EXERCISE GOAL
Provide the number of lines in the records that hold the string "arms", without any other words.

[[ TASK INPUTS open ]]

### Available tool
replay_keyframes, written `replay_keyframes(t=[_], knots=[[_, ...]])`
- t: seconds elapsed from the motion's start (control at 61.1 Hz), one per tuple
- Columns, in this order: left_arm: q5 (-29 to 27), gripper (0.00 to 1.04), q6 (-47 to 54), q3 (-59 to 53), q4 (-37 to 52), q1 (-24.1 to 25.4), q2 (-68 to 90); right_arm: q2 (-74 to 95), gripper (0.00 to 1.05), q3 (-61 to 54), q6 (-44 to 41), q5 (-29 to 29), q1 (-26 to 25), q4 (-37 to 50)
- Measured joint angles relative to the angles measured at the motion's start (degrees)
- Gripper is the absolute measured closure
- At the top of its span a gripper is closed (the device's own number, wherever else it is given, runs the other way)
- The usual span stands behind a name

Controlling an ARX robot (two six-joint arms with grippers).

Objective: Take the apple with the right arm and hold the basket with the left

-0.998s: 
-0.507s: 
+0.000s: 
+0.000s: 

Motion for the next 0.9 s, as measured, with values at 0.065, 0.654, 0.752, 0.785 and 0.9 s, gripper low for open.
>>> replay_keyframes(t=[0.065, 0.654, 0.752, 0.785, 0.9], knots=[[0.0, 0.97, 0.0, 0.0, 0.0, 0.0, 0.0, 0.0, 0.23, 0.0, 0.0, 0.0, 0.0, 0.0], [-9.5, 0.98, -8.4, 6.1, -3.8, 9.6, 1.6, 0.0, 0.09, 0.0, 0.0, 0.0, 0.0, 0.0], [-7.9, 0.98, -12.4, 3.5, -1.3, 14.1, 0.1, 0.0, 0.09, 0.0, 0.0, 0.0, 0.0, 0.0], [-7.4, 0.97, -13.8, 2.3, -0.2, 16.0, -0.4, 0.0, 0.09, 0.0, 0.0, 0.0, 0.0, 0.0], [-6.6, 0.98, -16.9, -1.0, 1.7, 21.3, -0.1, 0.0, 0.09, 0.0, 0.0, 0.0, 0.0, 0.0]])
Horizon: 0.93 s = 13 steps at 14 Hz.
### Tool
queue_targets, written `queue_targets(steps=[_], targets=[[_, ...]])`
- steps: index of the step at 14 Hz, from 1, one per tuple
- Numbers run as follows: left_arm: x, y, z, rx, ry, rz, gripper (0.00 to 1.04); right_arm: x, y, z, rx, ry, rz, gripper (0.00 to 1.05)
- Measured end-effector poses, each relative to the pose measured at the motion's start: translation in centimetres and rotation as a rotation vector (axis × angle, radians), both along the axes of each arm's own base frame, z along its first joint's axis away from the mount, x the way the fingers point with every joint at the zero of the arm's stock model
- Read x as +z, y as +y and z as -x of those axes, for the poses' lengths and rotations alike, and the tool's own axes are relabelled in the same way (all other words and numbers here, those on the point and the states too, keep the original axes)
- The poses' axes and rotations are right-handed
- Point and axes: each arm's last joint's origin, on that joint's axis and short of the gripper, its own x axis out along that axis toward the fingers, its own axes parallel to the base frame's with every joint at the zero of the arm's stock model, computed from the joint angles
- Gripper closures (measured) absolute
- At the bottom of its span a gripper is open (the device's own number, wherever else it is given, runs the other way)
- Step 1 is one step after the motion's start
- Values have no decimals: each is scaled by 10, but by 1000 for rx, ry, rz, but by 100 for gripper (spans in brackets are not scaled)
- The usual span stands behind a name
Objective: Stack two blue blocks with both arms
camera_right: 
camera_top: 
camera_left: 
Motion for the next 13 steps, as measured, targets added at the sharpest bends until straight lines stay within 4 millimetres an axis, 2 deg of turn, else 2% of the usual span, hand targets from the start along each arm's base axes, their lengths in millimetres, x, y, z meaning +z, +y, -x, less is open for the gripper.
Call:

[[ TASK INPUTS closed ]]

ANSWER FOR THIS EXERCISE
2